The problem:
Could the whole of the data below be written out verbatim?

Supplied material:

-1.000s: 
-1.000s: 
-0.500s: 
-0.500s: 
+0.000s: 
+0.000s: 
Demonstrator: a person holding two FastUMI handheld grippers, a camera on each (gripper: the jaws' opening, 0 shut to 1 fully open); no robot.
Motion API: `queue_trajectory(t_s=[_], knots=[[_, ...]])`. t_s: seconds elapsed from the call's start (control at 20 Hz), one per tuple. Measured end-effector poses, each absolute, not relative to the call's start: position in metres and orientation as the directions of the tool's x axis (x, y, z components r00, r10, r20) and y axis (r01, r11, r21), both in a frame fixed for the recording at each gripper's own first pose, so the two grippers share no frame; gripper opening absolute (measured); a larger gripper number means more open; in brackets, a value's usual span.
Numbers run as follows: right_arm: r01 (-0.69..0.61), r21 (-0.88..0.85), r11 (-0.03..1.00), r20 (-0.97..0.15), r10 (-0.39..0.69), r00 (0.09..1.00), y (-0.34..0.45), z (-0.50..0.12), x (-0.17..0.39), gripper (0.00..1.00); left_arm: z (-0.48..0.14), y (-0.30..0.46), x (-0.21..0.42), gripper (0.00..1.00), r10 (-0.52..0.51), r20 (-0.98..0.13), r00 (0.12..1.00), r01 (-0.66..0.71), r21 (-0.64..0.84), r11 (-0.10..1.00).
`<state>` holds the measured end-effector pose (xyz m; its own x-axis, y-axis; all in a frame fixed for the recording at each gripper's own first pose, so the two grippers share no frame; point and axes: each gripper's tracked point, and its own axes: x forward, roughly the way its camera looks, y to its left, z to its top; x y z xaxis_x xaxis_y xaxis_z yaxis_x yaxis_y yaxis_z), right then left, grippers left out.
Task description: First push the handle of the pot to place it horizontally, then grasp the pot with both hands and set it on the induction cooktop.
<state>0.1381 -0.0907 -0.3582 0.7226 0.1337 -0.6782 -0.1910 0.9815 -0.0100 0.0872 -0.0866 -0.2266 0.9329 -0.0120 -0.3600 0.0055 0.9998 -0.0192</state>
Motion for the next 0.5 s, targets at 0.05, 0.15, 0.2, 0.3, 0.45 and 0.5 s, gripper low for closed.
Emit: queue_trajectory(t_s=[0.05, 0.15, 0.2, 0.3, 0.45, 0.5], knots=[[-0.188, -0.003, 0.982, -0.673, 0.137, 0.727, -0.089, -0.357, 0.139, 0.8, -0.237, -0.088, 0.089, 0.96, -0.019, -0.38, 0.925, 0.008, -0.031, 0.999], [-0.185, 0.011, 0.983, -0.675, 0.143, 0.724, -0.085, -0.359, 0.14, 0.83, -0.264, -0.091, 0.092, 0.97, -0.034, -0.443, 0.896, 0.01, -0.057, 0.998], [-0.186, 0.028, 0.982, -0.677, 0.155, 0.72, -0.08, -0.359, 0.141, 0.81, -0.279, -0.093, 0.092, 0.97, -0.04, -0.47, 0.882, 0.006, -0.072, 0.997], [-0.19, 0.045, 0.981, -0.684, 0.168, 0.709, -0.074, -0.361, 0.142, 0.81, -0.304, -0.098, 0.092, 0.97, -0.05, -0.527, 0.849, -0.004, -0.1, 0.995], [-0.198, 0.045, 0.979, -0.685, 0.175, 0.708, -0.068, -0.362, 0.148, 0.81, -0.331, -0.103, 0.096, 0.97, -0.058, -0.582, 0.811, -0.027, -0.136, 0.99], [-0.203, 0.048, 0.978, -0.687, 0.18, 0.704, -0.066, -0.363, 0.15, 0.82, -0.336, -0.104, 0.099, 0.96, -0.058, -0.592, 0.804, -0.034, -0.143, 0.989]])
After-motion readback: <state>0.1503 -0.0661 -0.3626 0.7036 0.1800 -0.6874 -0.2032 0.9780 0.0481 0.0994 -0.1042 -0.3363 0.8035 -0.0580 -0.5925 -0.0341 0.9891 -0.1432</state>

Task solution:
-1.000s: 
-1.000s: 
-0.500s: 
-0.500s: 
+0.000s: 
+0.000s: 
Demonstrator: a person holding two FastUMI handheld grippers, a camera on each (gripper: the jaws' opening, 0 shut to 1 fully open); no robot.
Motion API: `queue_trajectory(t_s=[_], knots=[[_, ...]])`. t_s: seconds elapsed from the call's start (control at 20 Hz), one per tuple. Measured end-effector poses, each absolute, not relative to the call's start: position in metres and orientation as the directions of the tool's x axis (x, y, z components r00, r10, r20) and y axis (r01, r11, r21), both in a frame fixed for the recording at each gripper's own first pose, so the two grippers share no frame; gripper opening absolute (measured); a larger gripper number means more open; in brackets, a value's usual span.
Numbers run as follows: right_arm: r01 (-0.69..0.61), r21 (-0.88..0.85), r11 (-0.03..1.00), r20 (-0.97..0.15), r10 (-0.39..0.69), r00 (0.09..1.00), y (-0.34..0.45), z (-0.50..0.12), x (-0.17..0.39), gripper (0.00..1.00); left_arm: z (-0.48..0.14), y (-0.30..0.46), x (-0.21..0.42), gripper (0.00..1.00), r10 (-0.52..0.51), r20 (-0.98..0.13), r00 (0.12..1.00), r01 (-0.66..0.71), r21 (-0.64..0.84), r11 (-0.10..1.00).
`<state>` holds the measured end-effector pose (xyz m; its own x-axis, y-axis; all in a frame fixed for the recording at each gripper's own first pose, so the two grippers share no frame; point and axes: each gripper's tracked point, and its own axes: x forward, roughly the way its camera looks, y to its left, z to its top; x y z xaxis_x xaxis_y xaxis_z yaxis_x yaxis_y yaxis_z), right then left, grippers left out.
Task description: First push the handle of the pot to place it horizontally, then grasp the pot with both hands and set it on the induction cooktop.
<state>0.1381 -0.0907 -0.3582 0.7226 0.1337 -0.6782 -0.1910 0.9815 -0.0100 0.0872 -0.0866 -0.2266 0.9329 -0.0120 -0.3600 0.0055 0.9998 -0.0192</state>
Motion for the next 0.5 s, targets at 0.05, 0.15, 0.2, 0.3, 0.45 and 0.5 s, gripper low for closed.
Emit: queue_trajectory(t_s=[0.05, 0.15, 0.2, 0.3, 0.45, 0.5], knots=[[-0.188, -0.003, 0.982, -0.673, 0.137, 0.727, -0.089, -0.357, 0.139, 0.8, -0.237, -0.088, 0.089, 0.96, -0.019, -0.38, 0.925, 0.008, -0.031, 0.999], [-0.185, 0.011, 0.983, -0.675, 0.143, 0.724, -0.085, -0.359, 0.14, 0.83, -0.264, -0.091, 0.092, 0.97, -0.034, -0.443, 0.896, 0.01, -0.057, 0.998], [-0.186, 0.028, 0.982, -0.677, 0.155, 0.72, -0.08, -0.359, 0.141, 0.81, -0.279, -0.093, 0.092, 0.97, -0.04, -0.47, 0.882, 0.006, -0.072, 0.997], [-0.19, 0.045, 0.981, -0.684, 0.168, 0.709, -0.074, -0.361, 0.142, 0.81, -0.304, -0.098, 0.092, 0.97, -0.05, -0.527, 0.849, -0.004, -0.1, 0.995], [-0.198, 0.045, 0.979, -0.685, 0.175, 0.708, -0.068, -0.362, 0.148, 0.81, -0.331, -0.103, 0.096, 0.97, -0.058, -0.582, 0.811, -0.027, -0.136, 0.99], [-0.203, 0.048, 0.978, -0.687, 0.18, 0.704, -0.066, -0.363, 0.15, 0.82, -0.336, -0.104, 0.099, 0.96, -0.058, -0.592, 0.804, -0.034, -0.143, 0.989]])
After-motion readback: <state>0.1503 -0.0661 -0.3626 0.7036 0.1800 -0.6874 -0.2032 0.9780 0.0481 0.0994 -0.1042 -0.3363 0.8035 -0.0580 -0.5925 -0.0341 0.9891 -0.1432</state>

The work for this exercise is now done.